Imbalance is a natural consequence of growth and change, which are at their height during the years of early childhood. And while the illnesses that take hold during childhood can be uncomfortable, they are an indispensable part of the growth and change children’s bodies undergo. The duty of the pediatrician and the parent is to support the child’s body in ways that facilitate its return to a balanced state. If the measures used to correct imbalances are overzealous, the scales can easily be tipped too far in the opposite direction.
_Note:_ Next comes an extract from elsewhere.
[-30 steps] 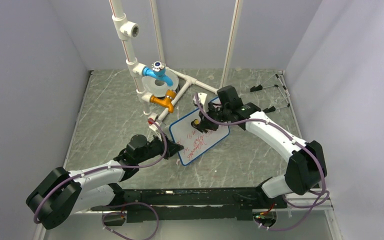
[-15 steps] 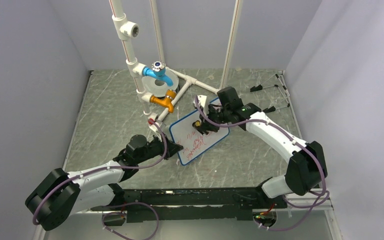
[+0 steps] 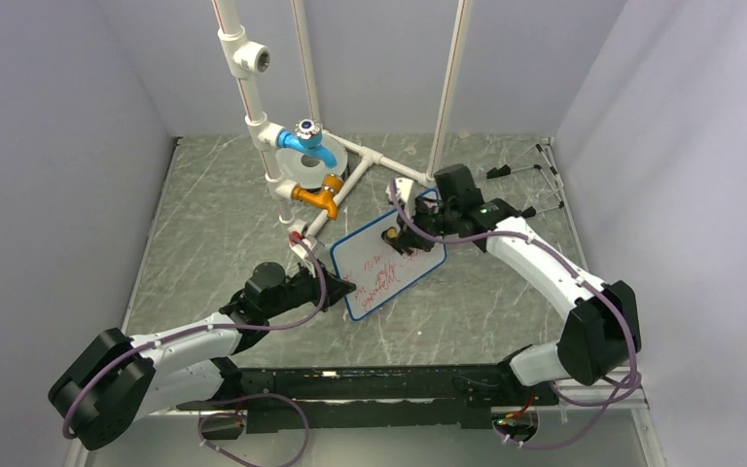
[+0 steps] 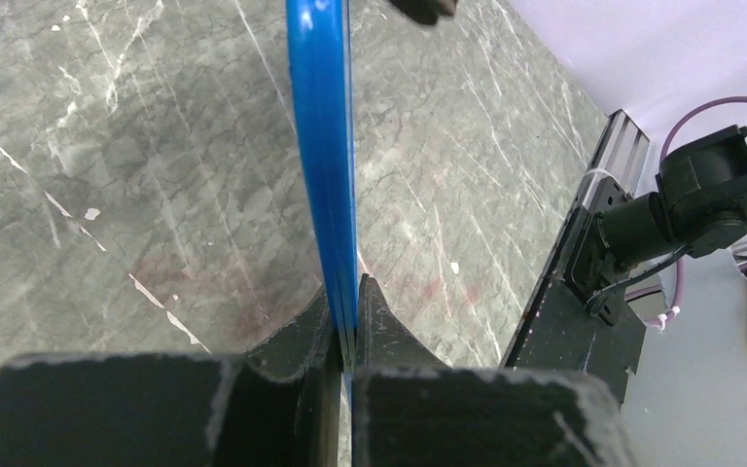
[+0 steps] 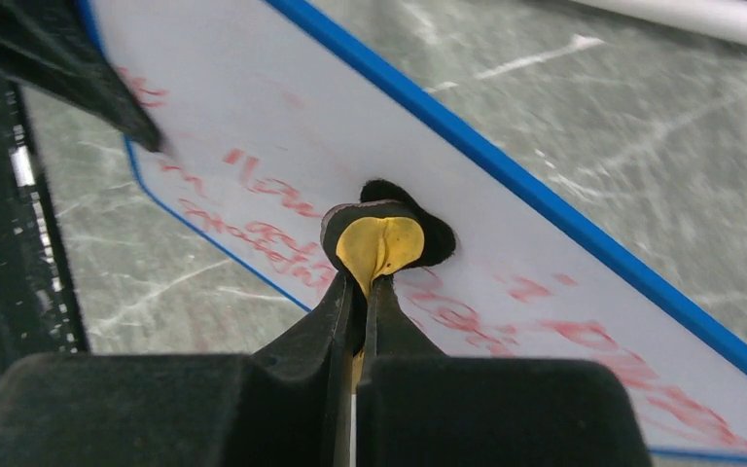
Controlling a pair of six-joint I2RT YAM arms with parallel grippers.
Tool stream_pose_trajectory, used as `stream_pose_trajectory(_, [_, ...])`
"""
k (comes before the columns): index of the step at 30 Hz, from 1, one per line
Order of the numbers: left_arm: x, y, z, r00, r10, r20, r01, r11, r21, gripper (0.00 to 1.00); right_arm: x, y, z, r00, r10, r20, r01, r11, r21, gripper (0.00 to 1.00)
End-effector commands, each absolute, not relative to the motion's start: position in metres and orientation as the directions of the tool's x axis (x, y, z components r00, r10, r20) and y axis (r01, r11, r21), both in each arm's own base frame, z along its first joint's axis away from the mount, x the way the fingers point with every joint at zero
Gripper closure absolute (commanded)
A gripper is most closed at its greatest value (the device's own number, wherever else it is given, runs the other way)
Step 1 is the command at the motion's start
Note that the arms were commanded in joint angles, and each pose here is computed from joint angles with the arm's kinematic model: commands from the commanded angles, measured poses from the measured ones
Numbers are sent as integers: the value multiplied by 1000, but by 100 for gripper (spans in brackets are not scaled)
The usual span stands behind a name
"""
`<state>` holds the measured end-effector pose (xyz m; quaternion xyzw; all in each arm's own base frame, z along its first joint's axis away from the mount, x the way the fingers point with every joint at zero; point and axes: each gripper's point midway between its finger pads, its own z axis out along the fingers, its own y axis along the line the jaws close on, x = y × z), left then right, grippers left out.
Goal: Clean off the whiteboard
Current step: Erase the whiteboard at the center of the board.
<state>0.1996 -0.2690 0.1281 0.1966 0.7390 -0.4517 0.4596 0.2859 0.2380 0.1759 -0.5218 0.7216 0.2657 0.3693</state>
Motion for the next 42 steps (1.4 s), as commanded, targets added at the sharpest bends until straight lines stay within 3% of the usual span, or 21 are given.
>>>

This is what happens when an obstetrician uses overly aggressive medical measures to bring a baby into the world, or when a physician recommends antibiotics, vaccines, and other drugs when they aren’t really needed.

A child’s body is remodeled over and over again between birth and adulthood, and every change requires not only the building of new tissues but the demolition of old ones. The immune system does this work, targeting and breaking down outworn or foreign materials and expelling them from the body. Studies of children have shown that respiratory infections steadily increase in frequency from birth, peak around the age of six, and decline sharply after age seven. This pattern is seen in the majority of children, regardless of how those infections are treated. In other words, these illnesses appear to be a normal feature of childhood. They are an intrinsic part of the development of a healthy and active immune system, just as bumps and bruises are an intrinsic part of learning to walk, climb, and run.

Fever, mucus production, vomiting, rash, and diarrhea are among the immune system’s most important tools for cleansing the body. When you suppress these symptoms with medication, you’re sending those wastes and toxins more deeply into your child’s body, where they will be stored indefinitely-or until her immune system rallies again in an attempt to be rid of them. This is why children so often have runny noses, productive coughs, rashes, diarrhea, fever, and episodes of vomiting: their immune systems are actively working, pushing wastes and toxins out to make way for the growth of new tissues.

One five-year-old patient of Dr. Incao’s demonstrated his intuitive understanding of this process when, at the peak of his illness, he said to his concerned mother, “Don’t worry, Mom-I’m just growing!” Another child admonished his mother when she came at him with some Tylenol: “No medicine yet-I’m almost finished.”

Germs Precipitate the Healing Crisis
Fever, mucus production, rashes, ear pain, and sore throats are all caused by the same immune response: inflammation. In fact, referring to colds, bronchitis, flu, and other common childhood ailments as infections-the result of contamination by or contact with disease-producing matter-is a misnomer. Our bodies are constantly exposed to and contain all manner of bacteria and viruses, but these make us sick only once in a while. When we hear the word infection, we tend to picture nasty, sharp-toothed, microscopic creatures intent on harming us.

Children’s illnesses are more accurately referred to as acute inflammations. If it’s red, painful, swollen, and hot, it’s inflamed. All of these characteristics of acute inflammation are caused by the immune system shifting into high gear, focusing its considerable energies on reestablishing a state of balance in the body. Acute childhood inflammations are not solely the result of malicious bacteria or viruses, but also of the inherent wisdom of your child’s body in recognizing when it’s time to clean house, get rid of the old and outworn, and make room for new, healthy tissues. Germs are a necessary link in the chain of feverish childhood illnesses, but they are not the first link: before they become active enough to cause symptoms, they require sustenance in the form of wastes and debris naturally produced by a growing body.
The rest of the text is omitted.